General characteristics
- Type: Iron screw-steamer
- Tonnage: 2,207 GRT
- Length: 321 ft (98 m)
- Beam: 35 ft (11 m)
- Depth: 26 ft (7.9 m)
- Decks: 3
- Installed power: 250 hp (190 kW) steam engines
- Sail plan: Barque

= SS Lake Champlain (1874) =

SS Lake Champlain was built in 1874 at Glasgow by the shipbuilders London & Glasgow Co. Ltd., she was launched on Christmas Day 1874 and sailed for a mere 13 years. On 13 April 1875, she departed on her maiden voyage from Liverpool to Quebec and then to Montreal. Until 1884, her regular run was between Liverpool and Quebec. On 23 November 1885, near Matane, she collided with the which sank as a result. On 30 June 1886, she ran aground on the Antrim coast, but was refloated, sold, and renamed Lismore. On 8 June 1888, she was wrecked at Porto Plata in the Dominican Republic.

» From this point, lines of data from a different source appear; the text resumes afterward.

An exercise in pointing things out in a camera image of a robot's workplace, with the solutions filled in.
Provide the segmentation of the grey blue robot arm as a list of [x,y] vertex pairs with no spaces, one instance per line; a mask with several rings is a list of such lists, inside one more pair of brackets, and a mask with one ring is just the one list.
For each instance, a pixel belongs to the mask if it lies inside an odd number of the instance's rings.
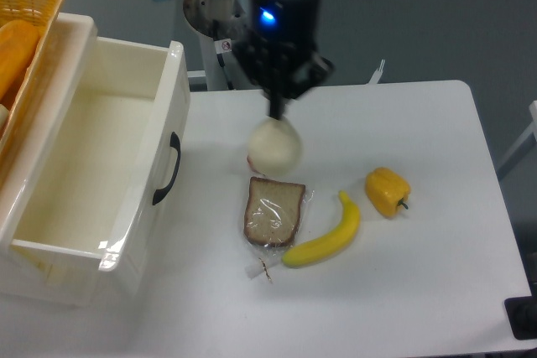
[[321,0],[183,0],[196,32],[210,91],[259,88],[280,120],[331,74],[316,44]]

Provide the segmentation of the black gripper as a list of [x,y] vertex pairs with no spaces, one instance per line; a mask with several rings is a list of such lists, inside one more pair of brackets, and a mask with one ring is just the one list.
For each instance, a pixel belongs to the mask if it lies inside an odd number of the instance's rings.
[[299,49],[293,43],[268,42],[253,34],[236,41],[232,53],[248,80],[268,95],[268,115],[284,117],[287,100],[297,99],[322,84],[333,72],[333,63],[316,48]]

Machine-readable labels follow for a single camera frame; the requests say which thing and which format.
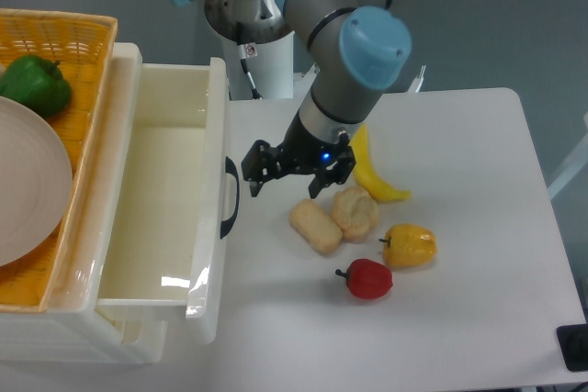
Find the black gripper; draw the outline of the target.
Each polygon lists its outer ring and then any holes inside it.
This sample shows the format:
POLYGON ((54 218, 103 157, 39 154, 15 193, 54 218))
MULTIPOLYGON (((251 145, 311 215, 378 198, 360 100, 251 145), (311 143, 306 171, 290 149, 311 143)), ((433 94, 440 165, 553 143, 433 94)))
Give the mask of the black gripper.
POLYGON ((330 185, 343 185, 356 165, 349 142, 345 130, 335 132, 335 143, 320 140, 304 127, 297 113, 277 147, 256 140, 245 154, 241 167, 251 197, 257 197, 265 183, 289 174, 314 175, 308 187, 311 199, 330 185))

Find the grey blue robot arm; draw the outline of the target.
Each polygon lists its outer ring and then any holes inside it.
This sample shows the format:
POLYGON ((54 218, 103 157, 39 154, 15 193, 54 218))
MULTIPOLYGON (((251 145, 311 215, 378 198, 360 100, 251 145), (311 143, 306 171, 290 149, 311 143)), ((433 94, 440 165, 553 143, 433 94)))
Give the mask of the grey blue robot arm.
POLYGON ((259 140, 243 158, 253 195, 290 174, 311 176, 311 196, 347 180, 356 163, 350 140, 412 49, 407 27, 391 13, 400 1, 228 0, 212 22, 217 32, 239 48, 293 32, 319 68, 283 141, 274 147, 259 140))

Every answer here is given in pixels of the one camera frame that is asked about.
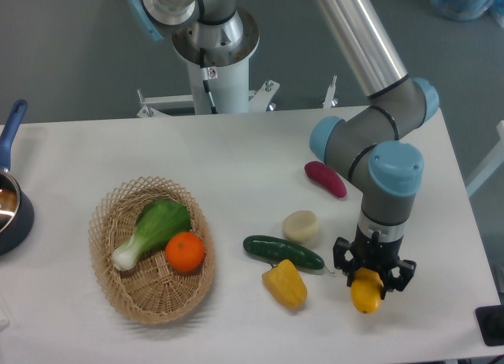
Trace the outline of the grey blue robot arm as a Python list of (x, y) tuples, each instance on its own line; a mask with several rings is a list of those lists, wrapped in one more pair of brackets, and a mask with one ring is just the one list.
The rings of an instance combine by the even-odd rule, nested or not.
[[(382, 295), (402, 291), (414, 262), (398, 253), (424, 160), (403, 138), (439, 107), (436, 89), (410, 78), (369, 0), (316, 0), (369, 106), (348, 121), (326, 117), (309, 146), (325, 165), (362, 193), (353, 241), (336, 240), (335, 268), (349, 286), (370, 270)], [(187, 63), (197, 114), (247, 113), (250, 56), (259, 42), (254, 18), (236, 0), (128, 0), (147, 36), (172, 40)]]

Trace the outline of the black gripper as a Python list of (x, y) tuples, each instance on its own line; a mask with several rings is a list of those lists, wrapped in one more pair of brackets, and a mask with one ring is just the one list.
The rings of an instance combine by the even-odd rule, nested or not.
[(370, 269), (380, 275), (383, 289), (380, 298), (385, 300), (388, 292), (402, 292), (417, 269), (417, 263), (400, 259), (398, 253), (402, 238), (393, 242), (382, 242), (378, 238), (367, 237), (357, 227), (354, 242), (338, 237), (333, 245), (333, 264), (346, 276), (346, 286), (354, 282), (354, 272), (360, 268)]

This iron screw-steamer was the first of the Beaver Line steamships and was set to sail between Liverpool, Quebec, and Montreal when navigation of the Saint Lawrence River was ice-free. In the winter, she would run between Liverpool and any American port.

Lake Champlains hull and 250-horsepower engines were constructed by the London and Glasgow Engineering and Iron Shipbuilding Company at Govan. Owned by the Canada Shipping Company of Montreal and Liverpool, she was registered in Montreal, the first Clyde-built steamer under the Dominion flag. Measuring 321 ft. with a 35 ft. beam and 26 ft. deep hold, she was rated at 2,207 tons gross. She had three decks, the upper deck being a spar deck and the others designed for carrying passengers. Barque-rigged, and equipped with steam steering-gear, steam windlass for raising anchors and four steam winches, she was a state-of-the-art ship.

Her design was intended to withstand the worst weather of the Atlantic, and her hull had been specially strengthened for any contact with ice. On her sea trial from Greenock, she ran between the Cloch and Cumbrae lighthouses, a distance of 13.666 nmi, in under seventy-one minutes.

Lake Champlain had two sister-ships named Lake Nepigon (1875-1896) and Lake Magantic (1875-1878).